Several flights down, David and Sharan Kuperman, both 43, sit at their kitchen table, sipping coffee and reliving the nightmare.

"The hardest thing about the whole incident is that we all know," said Sharan Kuperman. "We were all there. And that makes the tension ever harder. There was no way we could help each other in that moment because we were all instantly traumatized."

The couple, who have been married for four years, see a therapist at the Medical Illness Counseling Center near their home to deal with daily strains, struggles and fears. Every evening, David Kuperman, a financial planner for FSG Capital Corp. in Vienna, does yoga.

"I reject this business about people saying, 'Sharan and David, it's incredible how you're coping,' " said Sharan Kuperman, an audiovisual producer for the U.S. Food and Drug Administration in Rockville. "There's no such thing as coping. It has to do with living your life for the people you love."

Ryan's parents try to abide by that philosophy as they juggle work, gatherings with friends, and their two children's school events. But beneath the seemingly cheerful bustle, there are moments of intense pain.

Several months ago, they went into a store to buy shoes for Gabriel, their youngest son. "All of a sudden, my husband and I both just started to weep in this shoe store," said Sharan Kuperman. "We were both thinking the same thing. We have a kid that's never going to feel his feet."

Also, the Kupermans are still gripped by moments of fear and terror.

Sometimes Sharan Kuperman will be driving a car when, suddenly, a vivid memory of the shooting creeps into her mind and she can't shake it for hours.

"During that first week in the hospital, if I saw someone reach into a pocket to scratch themselves, I thought they were going to shoot me," David Kuperman said. "A car slowing down on the street makes me scared."

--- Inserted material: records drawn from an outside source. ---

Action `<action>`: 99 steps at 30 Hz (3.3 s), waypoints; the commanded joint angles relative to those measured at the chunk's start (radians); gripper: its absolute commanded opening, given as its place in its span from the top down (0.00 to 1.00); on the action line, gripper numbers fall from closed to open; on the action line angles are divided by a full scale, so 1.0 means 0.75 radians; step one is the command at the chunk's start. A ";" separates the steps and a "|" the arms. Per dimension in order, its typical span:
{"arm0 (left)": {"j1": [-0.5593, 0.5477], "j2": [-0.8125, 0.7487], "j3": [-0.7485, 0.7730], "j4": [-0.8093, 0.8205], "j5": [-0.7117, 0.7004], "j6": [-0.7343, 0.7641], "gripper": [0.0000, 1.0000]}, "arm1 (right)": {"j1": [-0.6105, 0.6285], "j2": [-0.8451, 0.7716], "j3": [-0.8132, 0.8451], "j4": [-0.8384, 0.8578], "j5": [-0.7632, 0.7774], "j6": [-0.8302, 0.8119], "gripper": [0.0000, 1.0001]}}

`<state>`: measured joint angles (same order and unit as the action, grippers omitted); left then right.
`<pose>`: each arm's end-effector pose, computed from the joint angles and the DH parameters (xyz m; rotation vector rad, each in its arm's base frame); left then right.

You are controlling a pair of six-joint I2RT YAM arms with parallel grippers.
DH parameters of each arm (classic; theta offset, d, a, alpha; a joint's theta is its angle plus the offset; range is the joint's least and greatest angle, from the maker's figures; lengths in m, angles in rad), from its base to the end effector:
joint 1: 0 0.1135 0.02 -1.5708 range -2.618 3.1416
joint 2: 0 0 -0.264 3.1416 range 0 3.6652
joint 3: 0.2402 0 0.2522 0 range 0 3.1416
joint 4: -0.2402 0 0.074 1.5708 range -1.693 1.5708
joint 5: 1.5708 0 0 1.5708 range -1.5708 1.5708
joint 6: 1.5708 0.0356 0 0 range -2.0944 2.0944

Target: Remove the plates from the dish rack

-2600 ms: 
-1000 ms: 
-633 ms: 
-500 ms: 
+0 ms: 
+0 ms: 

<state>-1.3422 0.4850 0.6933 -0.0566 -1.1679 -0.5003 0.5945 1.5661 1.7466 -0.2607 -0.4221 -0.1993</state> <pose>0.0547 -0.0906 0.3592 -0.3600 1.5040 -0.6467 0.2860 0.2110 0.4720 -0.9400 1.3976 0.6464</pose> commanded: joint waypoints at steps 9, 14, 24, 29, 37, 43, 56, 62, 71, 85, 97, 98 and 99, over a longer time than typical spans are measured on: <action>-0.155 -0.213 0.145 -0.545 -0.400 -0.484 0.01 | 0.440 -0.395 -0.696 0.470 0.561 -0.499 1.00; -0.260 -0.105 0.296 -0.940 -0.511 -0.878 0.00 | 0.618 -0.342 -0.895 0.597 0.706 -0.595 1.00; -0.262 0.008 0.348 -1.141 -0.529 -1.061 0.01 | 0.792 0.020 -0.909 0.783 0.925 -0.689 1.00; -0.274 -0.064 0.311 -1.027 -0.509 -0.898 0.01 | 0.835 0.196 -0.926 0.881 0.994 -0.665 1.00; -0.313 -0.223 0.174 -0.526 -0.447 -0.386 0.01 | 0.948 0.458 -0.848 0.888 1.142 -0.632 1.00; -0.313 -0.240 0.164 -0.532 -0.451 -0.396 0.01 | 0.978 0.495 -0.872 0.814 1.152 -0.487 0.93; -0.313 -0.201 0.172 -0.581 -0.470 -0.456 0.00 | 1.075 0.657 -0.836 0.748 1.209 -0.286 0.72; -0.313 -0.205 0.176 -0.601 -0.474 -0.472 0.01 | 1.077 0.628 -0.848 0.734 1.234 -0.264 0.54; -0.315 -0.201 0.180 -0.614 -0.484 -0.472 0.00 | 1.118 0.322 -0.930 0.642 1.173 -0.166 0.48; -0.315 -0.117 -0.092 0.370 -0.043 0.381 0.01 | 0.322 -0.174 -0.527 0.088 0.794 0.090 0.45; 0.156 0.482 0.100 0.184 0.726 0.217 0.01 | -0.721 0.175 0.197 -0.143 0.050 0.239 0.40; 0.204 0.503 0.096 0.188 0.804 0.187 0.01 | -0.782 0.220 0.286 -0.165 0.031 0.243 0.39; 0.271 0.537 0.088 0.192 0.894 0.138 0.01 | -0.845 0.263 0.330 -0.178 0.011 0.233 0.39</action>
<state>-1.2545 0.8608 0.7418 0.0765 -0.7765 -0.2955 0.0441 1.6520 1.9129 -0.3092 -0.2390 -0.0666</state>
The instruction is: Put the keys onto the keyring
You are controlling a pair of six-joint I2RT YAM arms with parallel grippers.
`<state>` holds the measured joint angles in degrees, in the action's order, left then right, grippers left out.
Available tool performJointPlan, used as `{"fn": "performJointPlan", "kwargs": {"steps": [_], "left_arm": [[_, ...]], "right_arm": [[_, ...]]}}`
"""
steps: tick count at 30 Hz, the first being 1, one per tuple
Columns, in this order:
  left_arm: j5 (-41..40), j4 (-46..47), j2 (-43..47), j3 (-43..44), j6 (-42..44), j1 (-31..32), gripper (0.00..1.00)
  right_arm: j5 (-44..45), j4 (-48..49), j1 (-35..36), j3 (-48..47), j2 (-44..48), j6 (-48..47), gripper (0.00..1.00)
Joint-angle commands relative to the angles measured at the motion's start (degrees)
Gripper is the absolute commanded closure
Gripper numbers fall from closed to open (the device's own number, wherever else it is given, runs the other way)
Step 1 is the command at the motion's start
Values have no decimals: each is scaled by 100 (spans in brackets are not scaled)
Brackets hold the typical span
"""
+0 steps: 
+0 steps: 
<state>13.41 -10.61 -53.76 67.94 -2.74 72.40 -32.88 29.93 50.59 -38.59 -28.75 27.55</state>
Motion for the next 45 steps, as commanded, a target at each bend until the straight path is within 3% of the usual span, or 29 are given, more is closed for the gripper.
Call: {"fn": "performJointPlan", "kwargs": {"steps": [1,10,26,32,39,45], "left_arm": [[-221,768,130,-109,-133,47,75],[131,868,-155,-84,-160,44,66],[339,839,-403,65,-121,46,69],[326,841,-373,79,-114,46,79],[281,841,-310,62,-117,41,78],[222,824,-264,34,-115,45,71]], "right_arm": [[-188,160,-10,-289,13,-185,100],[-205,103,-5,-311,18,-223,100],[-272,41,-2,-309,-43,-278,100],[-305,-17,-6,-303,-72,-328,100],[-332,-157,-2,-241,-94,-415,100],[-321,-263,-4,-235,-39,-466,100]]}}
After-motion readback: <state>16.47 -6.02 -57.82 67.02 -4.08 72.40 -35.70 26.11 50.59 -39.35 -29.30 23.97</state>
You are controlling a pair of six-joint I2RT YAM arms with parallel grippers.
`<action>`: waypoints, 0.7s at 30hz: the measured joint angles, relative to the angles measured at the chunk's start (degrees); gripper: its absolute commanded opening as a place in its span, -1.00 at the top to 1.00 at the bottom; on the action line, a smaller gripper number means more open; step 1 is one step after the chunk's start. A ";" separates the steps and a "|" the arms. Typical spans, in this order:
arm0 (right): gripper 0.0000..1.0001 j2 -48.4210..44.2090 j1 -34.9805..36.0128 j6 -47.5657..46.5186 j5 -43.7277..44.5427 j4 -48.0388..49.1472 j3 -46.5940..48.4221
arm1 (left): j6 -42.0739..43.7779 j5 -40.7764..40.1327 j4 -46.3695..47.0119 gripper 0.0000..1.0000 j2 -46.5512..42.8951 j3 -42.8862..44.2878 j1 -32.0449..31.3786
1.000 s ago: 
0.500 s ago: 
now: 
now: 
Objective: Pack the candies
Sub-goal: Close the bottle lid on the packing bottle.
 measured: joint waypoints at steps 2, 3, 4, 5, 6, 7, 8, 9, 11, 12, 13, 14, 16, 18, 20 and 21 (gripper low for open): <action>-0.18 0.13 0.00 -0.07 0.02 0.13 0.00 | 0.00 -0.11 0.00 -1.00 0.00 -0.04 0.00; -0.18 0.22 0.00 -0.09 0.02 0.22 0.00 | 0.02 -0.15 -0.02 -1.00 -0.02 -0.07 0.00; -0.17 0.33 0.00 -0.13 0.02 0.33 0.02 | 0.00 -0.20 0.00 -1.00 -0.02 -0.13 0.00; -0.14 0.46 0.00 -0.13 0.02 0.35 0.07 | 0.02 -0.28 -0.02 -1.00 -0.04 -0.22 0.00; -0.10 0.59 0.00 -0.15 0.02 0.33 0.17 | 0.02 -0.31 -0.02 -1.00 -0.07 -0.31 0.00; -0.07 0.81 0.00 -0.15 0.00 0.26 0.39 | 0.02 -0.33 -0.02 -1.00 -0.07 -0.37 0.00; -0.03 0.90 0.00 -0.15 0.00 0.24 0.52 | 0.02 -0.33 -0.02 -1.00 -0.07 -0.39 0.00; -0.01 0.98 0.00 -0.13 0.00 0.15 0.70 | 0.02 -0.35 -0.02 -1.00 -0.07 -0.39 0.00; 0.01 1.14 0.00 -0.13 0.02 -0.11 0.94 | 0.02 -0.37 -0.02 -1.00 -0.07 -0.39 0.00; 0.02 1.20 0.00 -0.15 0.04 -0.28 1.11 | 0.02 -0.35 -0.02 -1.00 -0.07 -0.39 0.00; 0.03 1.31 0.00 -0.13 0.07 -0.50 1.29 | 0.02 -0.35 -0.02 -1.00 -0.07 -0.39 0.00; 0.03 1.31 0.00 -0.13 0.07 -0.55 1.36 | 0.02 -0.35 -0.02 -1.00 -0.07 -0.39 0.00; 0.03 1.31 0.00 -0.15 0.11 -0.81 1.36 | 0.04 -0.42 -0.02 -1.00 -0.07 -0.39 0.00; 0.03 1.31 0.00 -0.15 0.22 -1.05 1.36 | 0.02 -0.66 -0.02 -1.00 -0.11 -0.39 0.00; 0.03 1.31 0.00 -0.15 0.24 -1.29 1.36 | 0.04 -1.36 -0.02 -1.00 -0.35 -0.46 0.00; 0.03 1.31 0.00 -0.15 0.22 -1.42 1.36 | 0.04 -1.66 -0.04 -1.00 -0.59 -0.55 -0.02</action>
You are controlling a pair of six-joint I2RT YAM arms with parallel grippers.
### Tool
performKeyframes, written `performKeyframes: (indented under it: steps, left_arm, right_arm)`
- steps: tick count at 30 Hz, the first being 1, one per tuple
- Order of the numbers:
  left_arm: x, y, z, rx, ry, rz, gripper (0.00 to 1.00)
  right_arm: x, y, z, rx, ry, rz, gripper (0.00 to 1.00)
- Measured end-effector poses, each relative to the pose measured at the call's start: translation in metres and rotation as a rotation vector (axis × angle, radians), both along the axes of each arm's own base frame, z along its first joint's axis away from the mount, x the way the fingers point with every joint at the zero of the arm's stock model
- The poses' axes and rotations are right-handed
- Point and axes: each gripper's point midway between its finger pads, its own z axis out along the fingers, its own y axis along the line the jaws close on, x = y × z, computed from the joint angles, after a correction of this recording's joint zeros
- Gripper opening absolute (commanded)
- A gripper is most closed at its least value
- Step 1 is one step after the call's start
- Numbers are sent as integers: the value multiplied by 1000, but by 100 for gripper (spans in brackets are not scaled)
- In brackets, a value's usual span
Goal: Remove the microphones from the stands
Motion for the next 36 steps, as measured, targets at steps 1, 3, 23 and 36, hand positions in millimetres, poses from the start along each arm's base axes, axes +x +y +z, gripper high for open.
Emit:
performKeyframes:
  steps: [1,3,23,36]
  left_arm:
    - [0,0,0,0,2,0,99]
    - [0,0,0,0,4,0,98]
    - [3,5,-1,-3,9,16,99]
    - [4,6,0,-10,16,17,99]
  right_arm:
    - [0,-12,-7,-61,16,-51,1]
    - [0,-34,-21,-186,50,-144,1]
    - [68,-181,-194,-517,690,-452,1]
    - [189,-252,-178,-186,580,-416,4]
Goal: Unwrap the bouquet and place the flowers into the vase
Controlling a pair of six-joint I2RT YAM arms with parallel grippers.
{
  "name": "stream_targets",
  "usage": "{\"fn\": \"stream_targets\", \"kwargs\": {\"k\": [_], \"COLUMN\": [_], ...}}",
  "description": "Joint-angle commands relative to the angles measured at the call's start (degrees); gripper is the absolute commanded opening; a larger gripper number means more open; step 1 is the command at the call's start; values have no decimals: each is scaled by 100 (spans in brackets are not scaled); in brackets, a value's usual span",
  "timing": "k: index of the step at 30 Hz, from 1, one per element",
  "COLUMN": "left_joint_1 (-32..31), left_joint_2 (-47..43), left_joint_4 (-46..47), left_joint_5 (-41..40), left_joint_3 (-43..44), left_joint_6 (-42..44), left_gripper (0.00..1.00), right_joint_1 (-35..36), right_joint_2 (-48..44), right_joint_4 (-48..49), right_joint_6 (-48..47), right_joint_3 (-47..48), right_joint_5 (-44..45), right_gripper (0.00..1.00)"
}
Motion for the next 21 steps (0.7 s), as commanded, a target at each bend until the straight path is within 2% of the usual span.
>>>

David Kuperman, whose demeanor at first suggests stoic reserve, revealed that he is often wracked with guilt about the shooting and his inability to protect his son.

"Sometimes at night, I just feel his legs," he said, his eyes brimming with tears. "I feel awkward sometimes. I mean, when I see him not being able to walk, I feel good about being able to walk. And that makes me want to sort of stretch my legs out and move them around."

David Kuperman recalled how his private feelings of guilt about the shooting once spilled out during a business meeting.

"We were discussing the first half of the year," he said. "I didn't have a very good half of year. I was talking about it and, all of a sudden, I said, 'I think the problem is that I shouldn't have let my son get shot.' And I started to cry."

But for Ryan, there are no questions, no doubts about what his stepfather should have done that night. "Ryan thinks that if David had gone to help him, if his reaction would have been to actually go jump on Ryan to protect him, they would have both been killed," said Sharan Kuperman.

"Ryan thinks we were lucky," she said.

For Ryan's parents, part of the difficulty is sorting out which of Ryan's feelings stem from his injury and which simply come from his being a teen-ager. Ryan is still a 13-year-old with braces on his teeth who grimaces when his mother tells him to clean his room.

"He's going through all the adolescent stuff," said Sharan Kuperman. "It's a struggle for him because he needs to be independent at this time in his life. But he knows that being in a wheelchair, there's some things that he has got to depend on us for, and that is hard."

Despite his disability and occasional depression, Ryan exudes what one observer called "a deadly charm" -- a spirit and sense of humor that touch his family and friends, making the pain a little easier.

Ryan does not usually put on his 10-pound leg braces in front of people, because it is an awkward ordeal. He sprawls on the floor to slip them on, and then he struggles to stand up. But one night recently, one of his friends came over for dinner, and Ryan put on the braces in front of him.

Apprehensive, Sharan Kuperman told the friend, "Gee, you never saw Ryan walk."

"Yes he did," Ryan grinned, showing no hint of remorse. "Last year."